Design and distribute online and paperbased questionaire. Process regression analyze and visualize by charts. Draw analysis conclusion and make reflection.

Details:
In general, we analyzed the medical, econimical and cultural value of Chinese medicine and concluded that it is worth developing. According to the data result we noticed that the public have positive view in Chinese medicine. However, the Chinese medicine faces many issues, such as nonscientific theory, treatment effectiveness, qualify of products and lack of talent. We raised suggestions such as pharmacological analysis, patent protection, commercialization.
In data analysis part, I wanted to study the effect of ages and education level on the idea of Chinese medicine (overall, theory, effectiveness and choice), and the perception of some specific symptoms, the advantages and shortages of Chinese medicine. Therefore, I designed a questionaire with 10 questions (required 12 minutes to finish), and distributed online and onsite with the help of teammates.
We collected 153 valid answers. I used linear regression on the first problem. As the ages and education level were ordinal categorical variables, and to analyze the difference between each two neighbor categories, I encoded with staircase dummy variables. The result showed that generally, the age had positive effect ,and education level had weak negative effect on perception. Besides, I found people thought Chinese medicine is more effective in treating minor and chronic diseases.
The limitation in this analysis is that the sample size is small, especially for the elderly group, and many people rejected to answer, which may cause bias on result. Besides, we can choose more covariates (such as income level).
A General Review of Facial Recognition Technology
 Period: Sep  Dec, 2020
 Reference Information: ChenfengLi/FacialRecognition

My Position:
Independent Researcher

Description:
This is an independent project.
Review the theories and applications of several facial detection and recognition methods proposed in the past decades.
Implement a facial recognition model through Convolution Neural Network (CNN).

Details:
This is my first research project, when I was new on machine learning.
I divided the review part into two, detection and recognition.

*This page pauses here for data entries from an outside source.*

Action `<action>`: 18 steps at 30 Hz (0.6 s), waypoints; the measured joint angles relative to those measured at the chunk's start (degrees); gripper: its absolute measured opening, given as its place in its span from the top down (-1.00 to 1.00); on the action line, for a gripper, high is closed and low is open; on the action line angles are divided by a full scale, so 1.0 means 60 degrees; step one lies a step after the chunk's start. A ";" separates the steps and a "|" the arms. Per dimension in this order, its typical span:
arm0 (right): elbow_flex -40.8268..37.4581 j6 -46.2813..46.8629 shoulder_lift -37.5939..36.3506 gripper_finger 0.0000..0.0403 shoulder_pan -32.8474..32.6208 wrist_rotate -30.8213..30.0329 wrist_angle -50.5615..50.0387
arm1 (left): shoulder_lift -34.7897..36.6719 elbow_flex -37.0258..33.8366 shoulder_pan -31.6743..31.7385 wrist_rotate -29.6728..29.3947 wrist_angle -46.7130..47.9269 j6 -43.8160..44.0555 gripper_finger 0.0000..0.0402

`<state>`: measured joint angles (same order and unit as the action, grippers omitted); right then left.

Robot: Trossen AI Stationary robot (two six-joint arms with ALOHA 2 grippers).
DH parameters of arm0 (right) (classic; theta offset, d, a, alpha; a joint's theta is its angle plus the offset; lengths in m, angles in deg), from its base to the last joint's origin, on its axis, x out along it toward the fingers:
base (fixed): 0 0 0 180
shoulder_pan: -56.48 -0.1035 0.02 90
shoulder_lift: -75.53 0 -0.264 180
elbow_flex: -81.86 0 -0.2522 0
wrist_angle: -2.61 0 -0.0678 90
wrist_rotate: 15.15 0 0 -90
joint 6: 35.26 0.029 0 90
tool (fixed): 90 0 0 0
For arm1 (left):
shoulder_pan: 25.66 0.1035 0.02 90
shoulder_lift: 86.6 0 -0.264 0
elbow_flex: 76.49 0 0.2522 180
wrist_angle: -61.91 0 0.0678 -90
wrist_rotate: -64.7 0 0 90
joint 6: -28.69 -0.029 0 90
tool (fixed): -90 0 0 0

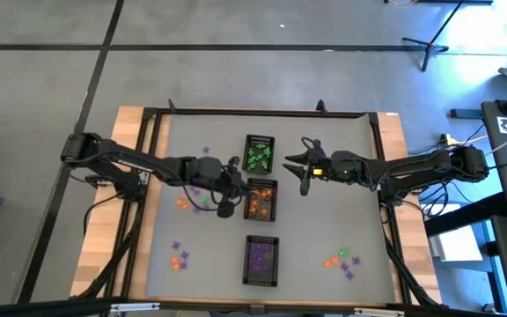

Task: Sort Halloween decoration
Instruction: Put the orange spider toy into the middle black bin, then put the violet spider toy into the bottom black bin

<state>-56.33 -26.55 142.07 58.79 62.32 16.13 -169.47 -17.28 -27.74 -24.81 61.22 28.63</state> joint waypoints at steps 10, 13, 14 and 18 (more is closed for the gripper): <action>0.0000 0.0001 0.0000 0.39 -0.0004 -0.0007 0.0006 | -0.1243 0.0248 0.0038 -0.0062 -0.0012 0.0153 0.45; 0.0000 0.0001 0.0000 0.39 -0.0007 -0.0004 -0.0003 | -0.1097 0.0291 0.0068 -0.0270 0.0204 -0.0225 0.34; 0.0000 0.0001 0.0000 0.39 -0.0007 -0.0004 -0.0028 | -0.0963 0.0291 0.0074 -0.0473 0.0445 -0.0308 0.32; 0.0000 0.0001 0.0000 0.39 -0.0010 0.0004 -0.0090 | -0.0048 0.0291 0.0211 -0.2277 0.2201 -0.0571 0.32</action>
<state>-56.33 -26.55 142.07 58.73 62.34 15.59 -169.76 -15.53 -26.47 -38.47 74.43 25.20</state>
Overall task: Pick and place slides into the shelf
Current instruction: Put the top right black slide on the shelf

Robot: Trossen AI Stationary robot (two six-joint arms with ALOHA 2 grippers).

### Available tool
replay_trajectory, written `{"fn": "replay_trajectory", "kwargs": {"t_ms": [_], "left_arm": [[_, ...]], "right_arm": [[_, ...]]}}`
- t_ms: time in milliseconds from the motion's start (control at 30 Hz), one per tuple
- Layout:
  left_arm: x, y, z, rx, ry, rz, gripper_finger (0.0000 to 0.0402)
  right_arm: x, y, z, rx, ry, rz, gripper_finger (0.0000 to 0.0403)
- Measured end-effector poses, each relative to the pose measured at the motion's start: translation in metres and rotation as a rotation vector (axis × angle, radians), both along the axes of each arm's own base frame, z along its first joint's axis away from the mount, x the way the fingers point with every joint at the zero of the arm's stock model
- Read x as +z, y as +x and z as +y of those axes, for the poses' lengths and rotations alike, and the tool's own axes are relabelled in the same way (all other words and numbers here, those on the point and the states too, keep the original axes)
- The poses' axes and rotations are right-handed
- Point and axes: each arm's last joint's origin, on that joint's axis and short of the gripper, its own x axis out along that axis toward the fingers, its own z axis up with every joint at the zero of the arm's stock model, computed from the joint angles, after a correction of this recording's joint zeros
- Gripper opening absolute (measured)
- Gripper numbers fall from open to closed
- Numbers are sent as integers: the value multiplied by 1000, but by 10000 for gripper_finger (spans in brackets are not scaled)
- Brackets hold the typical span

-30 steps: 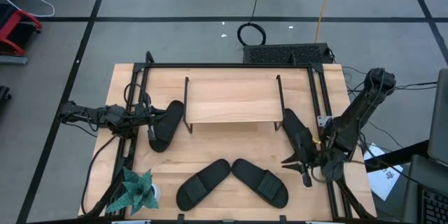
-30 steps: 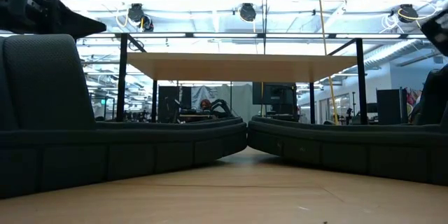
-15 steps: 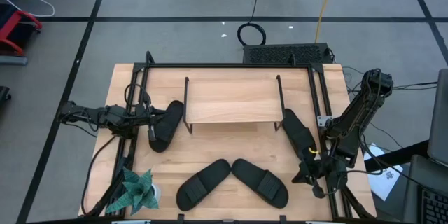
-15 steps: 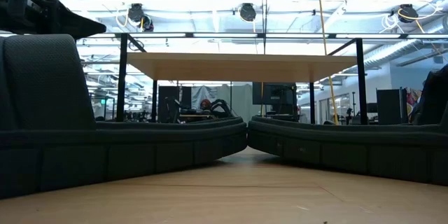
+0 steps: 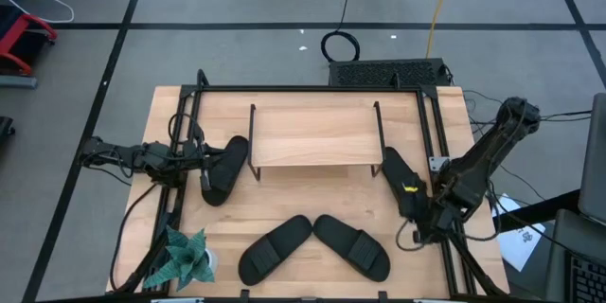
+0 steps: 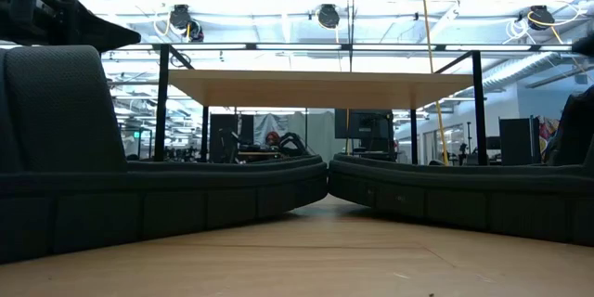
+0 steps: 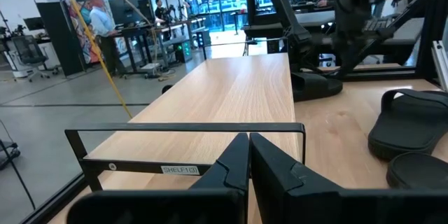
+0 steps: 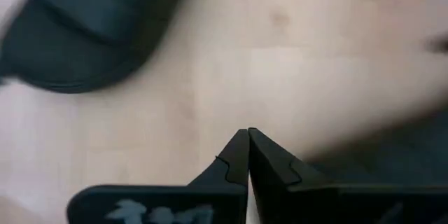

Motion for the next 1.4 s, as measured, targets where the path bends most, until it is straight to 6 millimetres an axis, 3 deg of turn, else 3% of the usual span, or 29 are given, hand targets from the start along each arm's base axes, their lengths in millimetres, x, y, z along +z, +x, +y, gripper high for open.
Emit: {"fn": "replay_trajectory", "kwargs": {"t_ms": [167, 300, 433, 533, 767, 1000, 1167, 1400], "left_arm": [[0, 0, 0, 0, 1, 1, 19], [0, 0, 0, 0, 14, 7, 19], [-1, 0, 0, 0, 24, 15, 19], [-1, 0, 0, -1, 22, 19, 19], [-2, 0, 0, 0, 23, 29, 19], [-2, 0, 0, 0, 21, 29, 19], [-2, 0, 0, 0, 17, 28, 19], [-2, 0, 0, 0, 16, 28, 19]], "right_arm": [[44, 4, -11, -13, -63, 85, 0], [58, 7, -25, -17, -109, 137, 0], [52, 14, -39, -8, -58, 242, 10], [41, 17, -47, 41, -5, 308, 39], [32, 26, -55, -24, 93, 313, 159], [10, 20, -54, -50, 32, 452, 255], [5, 22, -54, -65, -39, 463, 286], [5, 24, -56, 22, -99, 429, 290]]}}
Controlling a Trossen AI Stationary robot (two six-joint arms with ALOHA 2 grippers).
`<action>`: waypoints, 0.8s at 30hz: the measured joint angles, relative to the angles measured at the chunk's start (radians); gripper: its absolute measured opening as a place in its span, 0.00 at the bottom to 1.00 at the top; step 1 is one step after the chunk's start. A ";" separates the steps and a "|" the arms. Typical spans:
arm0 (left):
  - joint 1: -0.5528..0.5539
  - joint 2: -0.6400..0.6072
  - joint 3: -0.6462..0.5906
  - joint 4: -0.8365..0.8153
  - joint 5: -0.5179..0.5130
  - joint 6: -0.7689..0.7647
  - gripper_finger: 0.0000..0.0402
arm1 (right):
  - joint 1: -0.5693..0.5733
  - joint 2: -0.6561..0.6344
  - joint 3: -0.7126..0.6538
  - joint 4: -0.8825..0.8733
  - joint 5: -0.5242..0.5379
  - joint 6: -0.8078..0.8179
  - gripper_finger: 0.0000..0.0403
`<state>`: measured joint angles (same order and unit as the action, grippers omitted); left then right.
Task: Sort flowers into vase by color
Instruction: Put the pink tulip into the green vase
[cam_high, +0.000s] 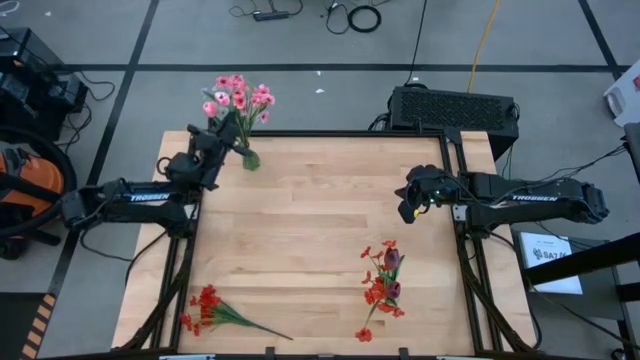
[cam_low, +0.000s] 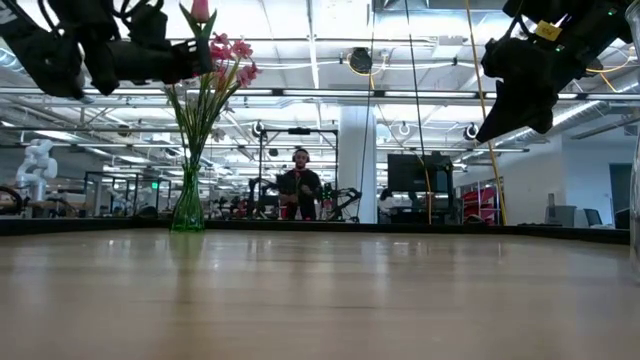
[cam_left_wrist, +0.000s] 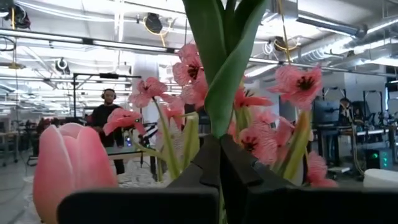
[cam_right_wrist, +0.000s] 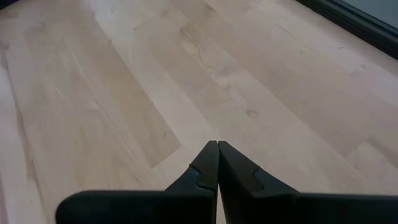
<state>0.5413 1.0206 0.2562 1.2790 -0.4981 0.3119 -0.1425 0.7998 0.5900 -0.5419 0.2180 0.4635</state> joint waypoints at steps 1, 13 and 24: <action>0.007 0.000 0.000 -0.004 0.001 -0.001 0.00 | 0.000 0.000 0.000 0.000 0.000 0.003 0.00; 0.090 0.000 -0.007 -0.157 0.054 -0.097 0.00 | 0.000 0.000 0.000 0.000 -0.003 0.049 0.00; 0.127 0.000 -0.200 -0.005 0.055 -0.201 0.00 | 0.000 0.000 0.000 0.000 -0.004 0.075 0.00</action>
<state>0.6682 1.0203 0.0563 1.2740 -0.4431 0.1108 -0.1421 0.7998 0.5900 -0.5423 0.2142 0.5385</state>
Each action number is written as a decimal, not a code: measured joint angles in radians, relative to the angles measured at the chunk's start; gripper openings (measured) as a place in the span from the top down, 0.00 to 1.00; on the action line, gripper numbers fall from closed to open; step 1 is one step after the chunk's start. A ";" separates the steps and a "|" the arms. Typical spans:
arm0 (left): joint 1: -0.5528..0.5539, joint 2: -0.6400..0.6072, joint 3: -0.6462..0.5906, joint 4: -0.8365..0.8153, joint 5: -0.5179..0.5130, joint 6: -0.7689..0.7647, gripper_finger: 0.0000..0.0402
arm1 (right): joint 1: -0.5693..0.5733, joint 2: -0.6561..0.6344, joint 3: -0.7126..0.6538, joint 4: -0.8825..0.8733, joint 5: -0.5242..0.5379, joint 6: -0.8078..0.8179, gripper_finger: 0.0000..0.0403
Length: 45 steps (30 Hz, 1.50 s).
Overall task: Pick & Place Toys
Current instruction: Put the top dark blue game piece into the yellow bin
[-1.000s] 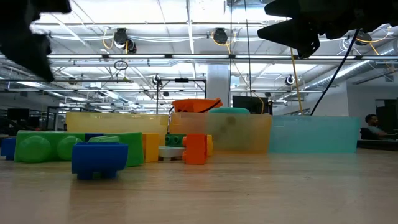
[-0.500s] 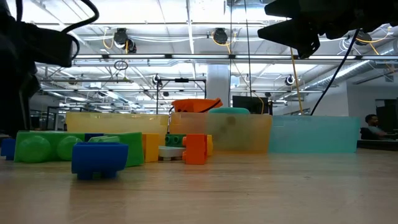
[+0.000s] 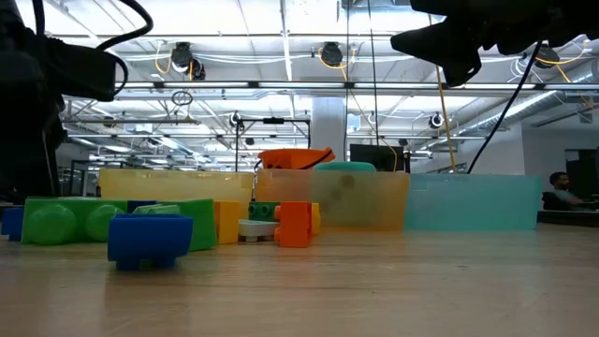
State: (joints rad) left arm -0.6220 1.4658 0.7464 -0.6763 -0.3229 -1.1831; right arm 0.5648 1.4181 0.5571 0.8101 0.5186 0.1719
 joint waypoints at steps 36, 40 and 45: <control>0.045 -0.064 -0.014 0.015 0.013 0.220 0.66 | 0.000 0.000 0.000 0.000 0.000 0.000 0.47; 0.063 -0.132 0.062 -0.128 -0.034 0.239 0.66 | 0.000 0.000 0.000 0.000 0.000 0.000 0.48; 0.135 -0.216 0.145 -0.274 -0.210 0.250 0.66 | 0.000 0.000 0.000 0.000 0.000 0.000 0.48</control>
State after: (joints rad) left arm -0.4868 1.2503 0.8912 -0.9504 -0.5331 -0.9329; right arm 0.5644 1.4181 0.5571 0.8097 0.5190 0.1715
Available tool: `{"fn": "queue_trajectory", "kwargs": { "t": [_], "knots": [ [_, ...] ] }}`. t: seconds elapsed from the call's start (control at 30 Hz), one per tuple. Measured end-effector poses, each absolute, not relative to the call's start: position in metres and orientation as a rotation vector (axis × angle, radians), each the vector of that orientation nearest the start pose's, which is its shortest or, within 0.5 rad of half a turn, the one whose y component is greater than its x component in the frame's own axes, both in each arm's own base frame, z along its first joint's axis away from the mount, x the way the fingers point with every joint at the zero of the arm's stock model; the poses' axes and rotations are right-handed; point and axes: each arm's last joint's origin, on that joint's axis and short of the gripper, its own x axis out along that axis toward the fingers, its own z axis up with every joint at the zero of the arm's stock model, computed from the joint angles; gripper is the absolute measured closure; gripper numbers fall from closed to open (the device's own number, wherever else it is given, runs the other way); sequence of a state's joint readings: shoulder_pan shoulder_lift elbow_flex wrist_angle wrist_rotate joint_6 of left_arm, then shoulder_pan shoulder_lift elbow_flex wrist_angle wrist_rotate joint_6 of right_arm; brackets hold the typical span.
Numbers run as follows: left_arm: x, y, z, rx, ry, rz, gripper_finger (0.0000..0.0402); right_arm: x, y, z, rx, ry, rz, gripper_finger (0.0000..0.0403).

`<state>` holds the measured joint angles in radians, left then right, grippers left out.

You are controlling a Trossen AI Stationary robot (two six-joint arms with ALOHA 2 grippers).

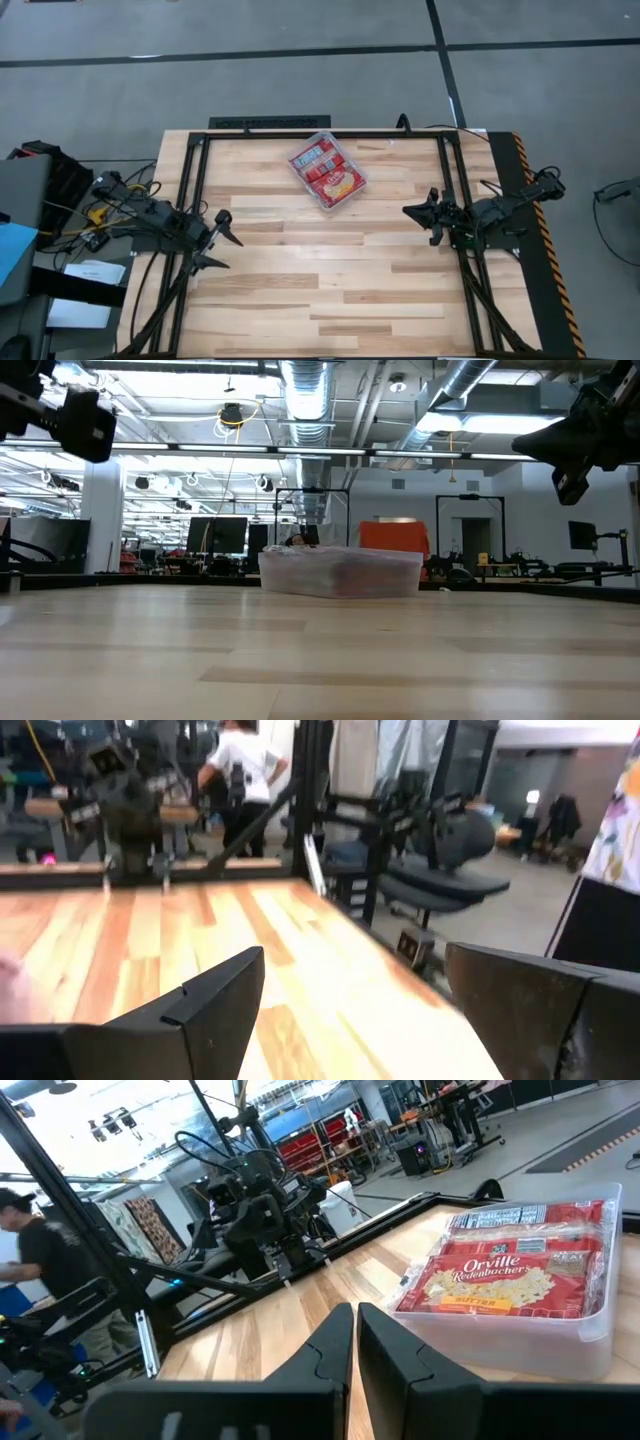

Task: Sort popcorn bags into baskets
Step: Return to Home Position

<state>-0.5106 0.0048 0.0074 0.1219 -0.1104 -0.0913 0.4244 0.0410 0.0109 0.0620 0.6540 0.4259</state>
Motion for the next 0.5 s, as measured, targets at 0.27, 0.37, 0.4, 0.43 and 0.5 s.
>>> {"fn": "queue_trajectory", "kwargs": {
  "t": [0.27,0.37,0.4,0.43,0.5],
  "knots": [
    [0.0864,-0.0451,0.1695,-0.094,0.004,-0.411,0.0102,0.0926,0.0225,0.1698,0.441,-0.076,-0.221,0.0360],
    [0.0863,-0.0450,0.1697,-0.094,0.005,-0.411,0.0102,0.0926,0.0225,0.1698,0.441,-0.076,-0.221,0.0359],
    [0.0864,-0.0451,0.1697,-0.094,0.005,-0.411,0.0102,0.0926,0.0224,0.1698,0.441,-0.076,-0.221,0.0358],
    [0.0863,-0.0450,0.1697,-0.094,0.005,-0.411,0.0102,0.0926,0.0224,0.1698,0.441,-0.076,-0.221,0.0358],
    [0.0863,-0.0450,0.1698,-0.094,0.005,-0.411,0.0102,0.0926,0.0224,0.1698,0.441,-0.076,-0.221,0.0358]
  ]
}}
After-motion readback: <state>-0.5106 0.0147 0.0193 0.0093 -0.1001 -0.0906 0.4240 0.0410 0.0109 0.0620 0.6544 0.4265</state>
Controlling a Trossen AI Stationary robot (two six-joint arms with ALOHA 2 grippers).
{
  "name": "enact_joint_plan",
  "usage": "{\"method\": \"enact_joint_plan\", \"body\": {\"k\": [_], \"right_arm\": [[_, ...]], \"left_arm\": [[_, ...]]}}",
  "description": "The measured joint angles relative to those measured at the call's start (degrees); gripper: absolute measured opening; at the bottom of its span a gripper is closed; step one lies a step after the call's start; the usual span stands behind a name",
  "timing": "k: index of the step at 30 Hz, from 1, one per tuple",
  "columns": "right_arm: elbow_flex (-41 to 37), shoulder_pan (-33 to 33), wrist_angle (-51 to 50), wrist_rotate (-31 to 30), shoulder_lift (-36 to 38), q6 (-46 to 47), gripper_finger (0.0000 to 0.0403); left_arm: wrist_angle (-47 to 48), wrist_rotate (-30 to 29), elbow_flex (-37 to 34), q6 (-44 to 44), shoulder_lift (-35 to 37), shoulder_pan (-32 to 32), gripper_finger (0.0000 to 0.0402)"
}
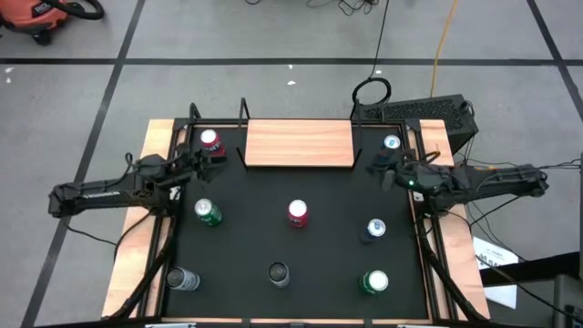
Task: Place canned beverage on shelf
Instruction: Put the top blue soda can on the shelf
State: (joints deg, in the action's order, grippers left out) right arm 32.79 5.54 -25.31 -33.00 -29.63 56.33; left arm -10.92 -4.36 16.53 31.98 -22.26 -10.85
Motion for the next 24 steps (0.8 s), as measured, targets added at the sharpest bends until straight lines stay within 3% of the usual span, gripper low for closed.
{"method": "enact_joint_plan", "body": {"k": [7,12,16,24], "right_arm": [[20.78,-3.19,-31.31,-1.9,-11.17,2.81,0.0221],[30.87,-7.76,-50.11,-4.41,-17.42,4.44,0.0223],[33.48,-13.59,-55.15,-2.7,-21.01,2.8,0.0239],[33.28,-30.77,-52.31,11.65,-28.95,-7.92,0.03]], "left_arm": [[4.93,0.91,10.26,-5.65,-9.12,0.0,0.0174],[5.89,-0.18,15.02,-7.12,-14.34,0.0,0.0174],[5.85,-0.18,17.62,-7.47,-18.25,0.06,0.0174],[5.91,1.23,22.18,-8.77,-25.55,0.1,0.0174]]}}
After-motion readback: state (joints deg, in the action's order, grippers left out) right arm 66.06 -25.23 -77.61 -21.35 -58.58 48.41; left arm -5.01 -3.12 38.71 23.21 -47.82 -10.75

In detection part I provided some personal thinking and reviewed ViolaJones Algorithm, CNN and Multitask Cascade Convolutional Network. In recognition part I reviewed Eigenface and CNN.
In the inplementation part I chose a dataset with 2,370 face images (of size 50*37) from 34 individuals from Sklearn (fetch_lfw_people with 30 minimum faces, resize = 0.4), and then constructed a CNN model through tensorflow. Split the data with training, validation and testing sets at a ratio 8:1:1. Achieve a testing accuracy of 80.6%.